Can a square be in the form $2x + 1$, when $x$ is odd?

Question

I was given this question, and I think I have solved it, but I'm not sure it is correct because this differs from how the answer is given. What is the most common way to solve this problem?

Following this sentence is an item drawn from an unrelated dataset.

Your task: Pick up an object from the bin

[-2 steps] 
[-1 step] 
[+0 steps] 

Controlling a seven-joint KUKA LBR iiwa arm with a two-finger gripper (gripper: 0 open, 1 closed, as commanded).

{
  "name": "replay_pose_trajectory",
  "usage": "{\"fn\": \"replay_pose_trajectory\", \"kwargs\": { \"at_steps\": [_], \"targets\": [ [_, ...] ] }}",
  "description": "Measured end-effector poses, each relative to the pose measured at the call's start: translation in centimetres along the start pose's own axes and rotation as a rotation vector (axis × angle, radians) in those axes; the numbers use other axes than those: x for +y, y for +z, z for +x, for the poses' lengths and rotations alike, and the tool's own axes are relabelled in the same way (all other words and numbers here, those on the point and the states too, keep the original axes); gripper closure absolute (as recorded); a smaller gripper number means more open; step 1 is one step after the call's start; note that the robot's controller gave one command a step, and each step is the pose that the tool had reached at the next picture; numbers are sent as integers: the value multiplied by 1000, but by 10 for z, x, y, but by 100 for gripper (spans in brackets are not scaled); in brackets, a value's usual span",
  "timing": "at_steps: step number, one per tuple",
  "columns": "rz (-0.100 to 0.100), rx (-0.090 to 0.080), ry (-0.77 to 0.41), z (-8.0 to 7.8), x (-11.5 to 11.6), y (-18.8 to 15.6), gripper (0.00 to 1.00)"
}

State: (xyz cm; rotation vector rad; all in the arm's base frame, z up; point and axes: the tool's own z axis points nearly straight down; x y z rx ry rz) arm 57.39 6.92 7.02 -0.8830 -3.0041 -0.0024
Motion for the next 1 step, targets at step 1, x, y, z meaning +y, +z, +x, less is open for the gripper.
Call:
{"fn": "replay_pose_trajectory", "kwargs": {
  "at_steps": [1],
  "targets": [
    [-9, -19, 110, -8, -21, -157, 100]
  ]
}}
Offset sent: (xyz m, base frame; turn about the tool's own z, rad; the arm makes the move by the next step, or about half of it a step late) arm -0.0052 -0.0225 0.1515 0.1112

Let's suppose there was a square that could be written as $$2x + 1$$ x being odd. Then: $$2x + 1 = S^2$$ and $$2x = (S + 1)(S - 1)$$ and $$x = \left(\frac{S + 1}{2}\right)(S-1)$$ Now, if $x$ is odd, then $S$ must be odd too. So $S + 1$ is even, therefore $$x = N(S - 1)$$ [with] $N$ being a natural number. And since $S - 1$ is also even, we have $$x = NE.$$ A contradiction, as any number multiplied by even must be even, and $x$ is supposed to be odd.

Answer 1

Your proof is almost correct. After you reach $$ 2x = (S+1)(S-1) $$ you say that "if $x$ is odd, then $S$ must be odd too", but there is no implication here. Indeed, since $S^2 = 2x+1$ it follows that $S^2$, and thus $S$ is odd, for every $x \in \Bbb{Z}$. In turn, this means that $S+1$ and $S-1$ are even, so by the above equation $4 \mid 2x$, i.e. $2 \mid x$.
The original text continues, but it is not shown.